Copeland’s hands are developed by Touch Bionics, a Scottish company that specializes in prosthetic limbs. The company launched its app for Apple’s iOS devices in 2013 in order to provide users more mobility. Previously, changing grip settings would have required downloading software to a PC or visiting a prosthetist. Now the company’s app and the hand can communicate wirelessly and quickly via Bluetooth. “We wanted to move it to a more mobile platform,” says Touch Bionics CEO Ian Stevens. “You’re not going to take a PC to a restaurant with you if you want to reprogram the hand.”

Beyond programming the hand itself, users can also place special bluetooth sensors called grip chips around their home or office to shift their hand to different positions when it enters the chip’s proximity—a chip near a sink, for instance, might automatically shift the hand’s grip to effectively grasp a water faucet. The chips can also be programmed by the i-limb mobile app.

Apple’s ubiquitous iPhone is increasingly becoming a centerpiece of this new ecosystem. The California company has sold more than half a billion iPhones since the device launched seven years ago. Hearing aid manufacturer Starkey Hearing Technologies, for example, offers an iPhone app that allows users to fine-tune audio settings—such as volume, bass and treble—of its hearing aids. Using the iPhone’s so-called geo-fencing technology, users can program their hearing aids to automatically adjust to specific areas, a noisy restaurant for instance or home. Users can also pipe music and phone calls directly into the hearing aids, and even use an iPhone’s microphone to speak into the wearer’s ear from a distance.

Beyond the high-tech features, the ability to adjust the hearing aid’s basic settings has big appeal to users, says Dave Fabry, Starkey’s vice president for audiology. “You don’t have to fiddle around up in your ears or use an additional piece of hardware,” he says. “They just look like they’re doing what the rest of the world is doing, fiddling around with email or text. It reduces that stigma that they’re doing something different with that special device.”
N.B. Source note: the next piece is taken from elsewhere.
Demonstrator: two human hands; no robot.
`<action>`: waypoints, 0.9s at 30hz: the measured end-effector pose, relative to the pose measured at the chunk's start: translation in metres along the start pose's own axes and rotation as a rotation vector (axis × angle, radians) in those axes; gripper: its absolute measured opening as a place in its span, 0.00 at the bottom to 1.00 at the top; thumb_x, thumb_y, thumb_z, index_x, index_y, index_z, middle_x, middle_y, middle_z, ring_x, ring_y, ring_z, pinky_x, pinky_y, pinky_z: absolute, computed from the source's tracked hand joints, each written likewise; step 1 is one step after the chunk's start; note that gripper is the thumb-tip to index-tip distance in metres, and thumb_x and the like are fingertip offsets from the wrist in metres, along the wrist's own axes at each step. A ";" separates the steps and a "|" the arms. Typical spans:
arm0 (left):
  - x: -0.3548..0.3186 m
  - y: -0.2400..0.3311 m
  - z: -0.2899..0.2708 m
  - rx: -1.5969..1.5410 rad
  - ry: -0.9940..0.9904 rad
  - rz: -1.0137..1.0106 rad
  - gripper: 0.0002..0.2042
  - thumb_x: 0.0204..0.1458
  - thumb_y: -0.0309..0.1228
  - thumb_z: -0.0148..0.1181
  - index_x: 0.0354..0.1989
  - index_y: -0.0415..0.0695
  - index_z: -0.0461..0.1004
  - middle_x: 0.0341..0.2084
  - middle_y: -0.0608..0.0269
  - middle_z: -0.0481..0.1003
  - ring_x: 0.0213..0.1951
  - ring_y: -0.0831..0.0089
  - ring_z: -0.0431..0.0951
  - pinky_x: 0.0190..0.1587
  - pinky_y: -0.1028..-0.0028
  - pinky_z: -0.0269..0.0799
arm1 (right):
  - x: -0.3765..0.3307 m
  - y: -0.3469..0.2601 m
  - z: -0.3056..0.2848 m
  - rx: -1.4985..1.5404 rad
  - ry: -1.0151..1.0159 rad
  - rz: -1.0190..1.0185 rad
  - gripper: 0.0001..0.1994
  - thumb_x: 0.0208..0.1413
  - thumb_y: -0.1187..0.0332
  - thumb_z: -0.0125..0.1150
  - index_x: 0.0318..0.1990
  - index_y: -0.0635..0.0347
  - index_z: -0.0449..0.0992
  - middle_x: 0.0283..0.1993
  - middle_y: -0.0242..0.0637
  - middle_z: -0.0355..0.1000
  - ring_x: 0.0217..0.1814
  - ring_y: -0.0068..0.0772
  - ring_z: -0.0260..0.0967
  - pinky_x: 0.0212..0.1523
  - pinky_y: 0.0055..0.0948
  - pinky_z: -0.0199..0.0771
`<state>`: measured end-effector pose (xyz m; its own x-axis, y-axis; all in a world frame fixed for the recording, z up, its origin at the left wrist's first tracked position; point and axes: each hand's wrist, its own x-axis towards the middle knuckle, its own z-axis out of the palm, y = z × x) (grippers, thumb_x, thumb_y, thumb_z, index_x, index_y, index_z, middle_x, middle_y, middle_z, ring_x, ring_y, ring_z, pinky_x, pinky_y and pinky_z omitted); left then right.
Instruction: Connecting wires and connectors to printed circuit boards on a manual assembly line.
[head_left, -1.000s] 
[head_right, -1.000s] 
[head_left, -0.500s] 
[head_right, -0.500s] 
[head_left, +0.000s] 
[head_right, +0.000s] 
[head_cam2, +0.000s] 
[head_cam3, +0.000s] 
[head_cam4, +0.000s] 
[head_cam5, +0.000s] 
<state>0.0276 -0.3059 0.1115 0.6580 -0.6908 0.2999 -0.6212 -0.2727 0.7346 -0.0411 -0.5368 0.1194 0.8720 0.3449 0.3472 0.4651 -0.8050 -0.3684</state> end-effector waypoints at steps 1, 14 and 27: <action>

Both Starkey and Touch Bionics say their phone-enhanced products have seen strong sales. Stevens said his company’s mobile app was “definitely a contributing factor” to the firm reaching $20 million in sales last year, while Fabry says Starkey’s app has opened up hearing aids to a new demographic. “We’re seeing young people being more attracted to this,” he says, noting that the average hearing aid user is 69. “It’s been selling like crazy.” Both companies apps are exclusive to Apple’s iOS for now, but they say they have versions for Google’s Android operating system in the works.

These small companies are able to offer innovative apps thanks to the groundwork laid by the tech giants in developing platforms that can cater to the disabled. Apple’s iOS 7 comes pre-installed with a wide variety of accessibility features. A program called VoiceOver helps the visually impaired by reading aloud whatever item a user touches on his iPhone screen, while AssistiveTouch lets people with motor challenges create alternate gestures to interact with their phone. Google’s Android also boasts accessibility features, and the company’s newest gadget, Google Glass, is already attempting to improve the lives of users with disabilities.

Advocates for the disabled still want software makers to do more. While praising Apple as the firm that “has done more for accessibility than any other company to date” earlier this year, Mark Riccobono, president of the National Federation of the Blind, said his group is still trying to ensure that all developers make their apps as accessible as possible.

Though accessibility in technology is hardly standard, experts say significant progress has been made. “In the past, people with disabilities have often been the afterthought,” says Mark Perriello, president of the American Association of People With Disabilities, which works with tech companies to implement new technologies for the disabled. “Now people with disabilities are at the forefront of these technological innovations.”